Ходит карбас утюгом. Осенний ветер брызжет пеной над головами, дует свежестью в ноздри рыбаков. Нашел Агапий, что искал: — Вот смеетесь вы часто. Иринья вчерась в захохот чуть не впала. А Исус, скажи, знали ли смех уста его? Карбас беззвучно к ярусу подскользнул, снова зашевелился Агапий: — Тебе правила подвижников-то как, жук нагадил? Паук наплел? Василь Великий ведь смех начисто запретил, это тебе как? Кустик под Агапиевой губой к носу задрался, а глаза прижали к доске тихую душу Егорушки. Нет слов у Егорушкиной души, он молчит.

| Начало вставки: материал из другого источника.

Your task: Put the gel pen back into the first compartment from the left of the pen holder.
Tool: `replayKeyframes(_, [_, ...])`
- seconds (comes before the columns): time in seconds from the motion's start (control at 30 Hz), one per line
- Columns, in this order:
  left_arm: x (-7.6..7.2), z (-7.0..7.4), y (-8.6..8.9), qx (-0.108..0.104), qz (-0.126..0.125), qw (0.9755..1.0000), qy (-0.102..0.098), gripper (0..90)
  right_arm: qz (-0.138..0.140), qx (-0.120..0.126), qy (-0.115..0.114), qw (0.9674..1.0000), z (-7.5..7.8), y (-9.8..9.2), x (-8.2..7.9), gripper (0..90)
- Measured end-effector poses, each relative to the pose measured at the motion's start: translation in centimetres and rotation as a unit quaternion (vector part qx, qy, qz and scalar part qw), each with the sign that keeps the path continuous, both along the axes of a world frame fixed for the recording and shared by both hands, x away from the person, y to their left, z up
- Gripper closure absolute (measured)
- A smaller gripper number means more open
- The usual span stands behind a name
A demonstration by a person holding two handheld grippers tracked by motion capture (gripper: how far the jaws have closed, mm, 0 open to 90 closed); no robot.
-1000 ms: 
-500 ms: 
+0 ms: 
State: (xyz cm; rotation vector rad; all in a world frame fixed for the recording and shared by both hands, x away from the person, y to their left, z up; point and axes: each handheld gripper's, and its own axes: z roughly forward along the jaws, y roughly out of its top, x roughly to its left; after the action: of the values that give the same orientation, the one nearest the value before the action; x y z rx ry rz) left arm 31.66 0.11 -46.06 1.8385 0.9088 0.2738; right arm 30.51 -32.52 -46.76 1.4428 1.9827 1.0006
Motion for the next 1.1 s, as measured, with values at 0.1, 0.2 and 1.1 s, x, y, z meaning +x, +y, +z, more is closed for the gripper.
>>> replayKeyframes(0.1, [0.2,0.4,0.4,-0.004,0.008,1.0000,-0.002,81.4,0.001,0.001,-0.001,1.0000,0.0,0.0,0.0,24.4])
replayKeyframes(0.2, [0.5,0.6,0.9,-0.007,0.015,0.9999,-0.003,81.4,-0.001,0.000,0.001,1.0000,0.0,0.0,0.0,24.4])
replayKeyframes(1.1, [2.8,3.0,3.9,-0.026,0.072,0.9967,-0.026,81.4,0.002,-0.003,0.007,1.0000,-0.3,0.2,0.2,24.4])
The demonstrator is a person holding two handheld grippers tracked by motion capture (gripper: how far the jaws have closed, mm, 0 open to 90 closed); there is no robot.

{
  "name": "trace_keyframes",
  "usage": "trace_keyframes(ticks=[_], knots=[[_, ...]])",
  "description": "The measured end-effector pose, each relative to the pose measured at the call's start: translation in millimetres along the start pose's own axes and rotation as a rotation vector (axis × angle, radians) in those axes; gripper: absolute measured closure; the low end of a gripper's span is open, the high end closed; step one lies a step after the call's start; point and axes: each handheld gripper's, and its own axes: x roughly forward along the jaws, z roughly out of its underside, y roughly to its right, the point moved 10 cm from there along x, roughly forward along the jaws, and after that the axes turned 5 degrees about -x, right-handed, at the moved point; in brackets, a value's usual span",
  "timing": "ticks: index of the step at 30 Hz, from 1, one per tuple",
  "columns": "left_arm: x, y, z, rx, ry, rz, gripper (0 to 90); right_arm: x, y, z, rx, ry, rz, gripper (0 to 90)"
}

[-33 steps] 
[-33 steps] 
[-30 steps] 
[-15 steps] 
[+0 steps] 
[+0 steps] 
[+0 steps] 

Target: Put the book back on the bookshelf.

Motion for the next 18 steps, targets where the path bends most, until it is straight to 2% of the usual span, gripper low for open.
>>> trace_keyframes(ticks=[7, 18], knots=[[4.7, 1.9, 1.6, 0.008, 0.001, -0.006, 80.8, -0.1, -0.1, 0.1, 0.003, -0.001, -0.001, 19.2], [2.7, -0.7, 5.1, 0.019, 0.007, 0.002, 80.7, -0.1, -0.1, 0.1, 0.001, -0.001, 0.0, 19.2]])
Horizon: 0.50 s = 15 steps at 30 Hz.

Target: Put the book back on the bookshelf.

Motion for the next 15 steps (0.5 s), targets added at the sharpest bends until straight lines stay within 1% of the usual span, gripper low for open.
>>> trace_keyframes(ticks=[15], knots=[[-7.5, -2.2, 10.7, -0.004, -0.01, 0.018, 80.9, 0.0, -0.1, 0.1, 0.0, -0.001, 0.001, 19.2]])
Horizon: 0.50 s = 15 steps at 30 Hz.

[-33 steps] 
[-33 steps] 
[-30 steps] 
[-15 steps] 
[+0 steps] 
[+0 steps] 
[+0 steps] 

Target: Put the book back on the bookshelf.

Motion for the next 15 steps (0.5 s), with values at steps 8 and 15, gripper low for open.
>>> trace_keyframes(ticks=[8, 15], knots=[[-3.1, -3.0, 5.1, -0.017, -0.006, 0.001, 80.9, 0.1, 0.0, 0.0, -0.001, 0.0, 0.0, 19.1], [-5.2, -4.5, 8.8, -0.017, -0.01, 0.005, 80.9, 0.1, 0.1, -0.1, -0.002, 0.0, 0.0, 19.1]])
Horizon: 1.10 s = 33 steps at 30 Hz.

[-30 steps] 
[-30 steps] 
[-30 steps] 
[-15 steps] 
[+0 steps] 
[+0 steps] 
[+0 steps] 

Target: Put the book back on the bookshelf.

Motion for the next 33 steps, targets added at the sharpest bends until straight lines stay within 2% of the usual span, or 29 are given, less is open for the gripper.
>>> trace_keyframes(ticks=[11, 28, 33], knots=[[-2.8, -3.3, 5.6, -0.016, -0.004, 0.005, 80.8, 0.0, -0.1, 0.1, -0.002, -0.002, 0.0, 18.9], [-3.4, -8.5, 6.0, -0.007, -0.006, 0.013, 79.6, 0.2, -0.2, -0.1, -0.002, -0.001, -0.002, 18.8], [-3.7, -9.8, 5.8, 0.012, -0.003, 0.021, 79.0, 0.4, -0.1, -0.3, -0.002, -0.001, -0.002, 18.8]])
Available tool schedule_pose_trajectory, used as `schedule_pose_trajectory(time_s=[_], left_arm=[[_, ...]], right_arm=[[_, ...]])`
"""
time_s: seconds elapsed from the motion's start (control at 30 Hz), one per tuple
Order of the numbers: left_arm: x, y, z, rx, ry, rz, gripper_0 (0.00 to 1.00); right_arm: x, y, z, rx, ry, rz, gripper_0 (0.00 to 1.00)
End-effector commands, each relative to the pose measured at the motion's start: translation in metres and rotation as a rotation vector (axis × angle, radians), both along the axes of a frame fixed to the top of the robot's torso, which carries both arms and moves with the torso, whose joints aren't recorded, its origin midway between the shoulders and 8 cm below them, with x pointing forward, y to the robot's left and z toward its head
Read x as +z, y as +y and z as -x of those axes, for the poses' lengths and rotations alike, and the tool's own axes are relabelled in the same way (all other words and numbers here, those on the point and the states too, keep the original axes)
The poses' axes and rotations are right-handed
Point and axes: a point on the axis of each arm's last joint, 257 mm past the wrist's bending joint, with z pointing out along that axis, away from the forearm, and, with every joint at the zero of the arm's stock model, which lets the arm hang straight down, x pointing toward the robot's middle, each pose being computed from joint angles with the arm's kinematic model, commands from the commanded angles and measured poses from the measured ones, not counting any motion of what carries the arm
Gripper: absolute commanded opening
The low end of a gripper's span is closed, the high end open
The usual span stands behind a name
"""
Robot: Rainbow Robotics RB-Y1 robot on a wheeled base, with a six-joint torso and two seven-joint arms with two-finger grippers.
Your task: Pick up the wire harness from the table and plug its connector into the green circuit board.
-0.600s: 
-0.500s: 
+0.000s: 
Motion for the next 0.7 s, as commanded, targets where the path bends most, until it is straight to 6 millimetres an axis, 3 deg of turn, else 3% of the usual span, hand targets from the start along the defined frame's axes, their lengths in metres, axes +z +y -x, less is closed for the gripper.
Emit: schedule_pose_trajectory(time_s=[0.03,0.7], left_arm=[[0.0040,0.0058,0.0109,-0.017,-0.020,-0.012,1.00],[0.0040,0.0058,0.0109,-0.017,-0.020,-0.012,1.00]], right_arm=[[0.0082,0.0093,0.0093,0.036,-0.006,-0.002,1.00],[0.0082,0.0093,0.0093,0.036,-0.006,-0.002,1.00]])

Под взмахом гибкого весла, в порыве верного ветра идет к берегу рыбарья посудина, внезапным парусом указуя жизнь на дальнем сем море. Когда к берегу подходили, Иринью с младенцем, сидящих на берегу, завидя, молвил Агапий как бы невзначай: — Дохлый у тебя паренек-то. Не выживет! Когда говорил, дрожали у него руки крупной дрожью. Когда сказал, семь больших раз и еще два раза завертелась в ветровом водовороте случайная чайка, в смертной судороге упадая на крыло.